[MUD-Dev] Re: darkness/visibility

oliver at jowett.manawatu.planet.co.nz oliver at jowett.manawatu.planet.co.nz
Sat Jun 13 17:01:06 CEST 1998


On Fri, 12 Jun 1998, Adam Wiggins wrote:

> This is a tough one.  Certainly simulating different light levels and eye
> sensivities isn't *too* difficult, but the above (forgeting instantly
> about the switch) is a major stumbling block to that.

My point exactly.

> I don't have a *good* solution, but one sort of proxy-solution that
> occured to me just now is that the object 'memory' for players might
> actually help alliviate the worst of this.  Usually this is shown as:

[use of "it"]

I wonder if simply extending this to words in general would work. If you
try to flip a "switch", and there's no switch directly visible, assume
that they meant the last switch they successfully referred to if it's
still accessible.

This still wouldn't fix the switch-on-flashlight vs. switch-on-wall
problem, though. Also deciding what to remember is messy..

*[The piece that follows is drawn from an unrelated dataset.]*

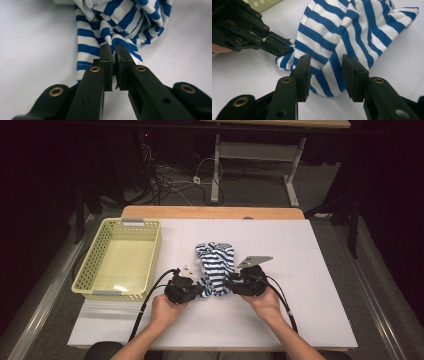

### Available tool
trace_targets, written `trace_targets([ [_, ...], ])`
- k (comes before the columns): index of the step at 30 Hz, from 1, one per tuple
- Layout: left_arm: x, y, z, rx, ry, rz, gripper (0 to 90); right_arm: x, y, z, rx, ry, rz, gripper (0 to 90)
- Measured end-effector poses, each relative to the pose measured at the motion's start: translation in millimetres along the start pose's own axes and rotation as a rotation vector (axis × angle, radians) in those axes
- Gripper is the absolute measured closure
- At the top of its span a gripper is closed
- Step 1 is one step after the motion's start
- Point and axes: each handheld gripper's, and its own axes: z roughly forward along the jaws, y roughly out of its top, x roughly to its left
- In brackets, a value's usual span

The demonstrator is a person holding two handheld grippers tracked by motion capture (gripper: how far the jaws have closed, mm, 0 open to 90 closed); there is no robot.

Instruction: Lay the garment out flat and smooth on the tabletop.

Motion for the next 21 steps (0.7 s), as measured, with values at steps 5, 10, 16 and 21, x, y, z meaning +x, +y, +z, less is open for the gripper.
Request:
trace_targets([
  [5, -0.2, 0.3, -3.1, -0.009, -0.015, -0.003, 83.2, -1.1, 2.3, 7.8, 0.041, -0.017, -0.005, 66.5],
  [10, -3.2, 0.8, -6.4, -0.025, -0.031, 0.0, 83.2, -6.2, 0.0, 10.4, 0.08, -0.003, -0.006, 83.8],
  [16, -5.3, 1.2, -11.3, -0.049, -0.043, 0.002, 83.1, -9.6, -3.8, 3.6, 0.092, -0.012, -0.03, 88.9],
  [21, -5.3, 2.5, -14.4, -0.059, -0.049, 0.005, 83.2, -16.7, -13.0, -12.3, 0.074, -0.026, -0.012, 88.9],
])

What about: if the player tries to refer to an object in a way that could
be done without visibility (ie. flipping the switch, not looking at it),
allow them to refer to certain non-visible objects. If the object has been
referred to in the last X unique objects (X=5 or so?)  then let them refer
to it regardless of visibility. Then you could "flip the switch on the
wall" assuming that you can refer to it in that way when visible - and it
would let you, if you previously knew about it. 

With the list of objects referred to, store their locations when
referred to as well? "You try to flip the switch on the wall, but it
doesn't seem to be there any more!".

> Note I'm assuming here that things in your possession are always visible
> at least in form, even if you can't read them.  There's nothing sillier
> than:
> 
>   <worn on head>  a heavy gold crown encrusted with jewels
> 
> (lights go out)
> 
>   <worn on head> something.
> 
> At the very least I'd expect:
> 
>   <worn on head> a heavy crown
> 
> or:
> 
>   <worn on head> something heavy and metallic
> 
> Here we get into defining object properties in realms other than vision,
> which IMO is a good thing.  But if you don't feel like doing a markup
> language or some other more advanced representation, a simple bit of code
> could check the object's material, weight, and basic type and come up with
> a name that the player could at least call it to get it off their head.

Right, this is almost exactly what the tactile description support I
mentioned does - generates a "by-feel" description / keywords for an
object based on material / object type - or a builder can provide their
own description.

It works well for objects carried or worn. It doesn't work well for
objects that the character doesn't even know exist, for obvious reasons.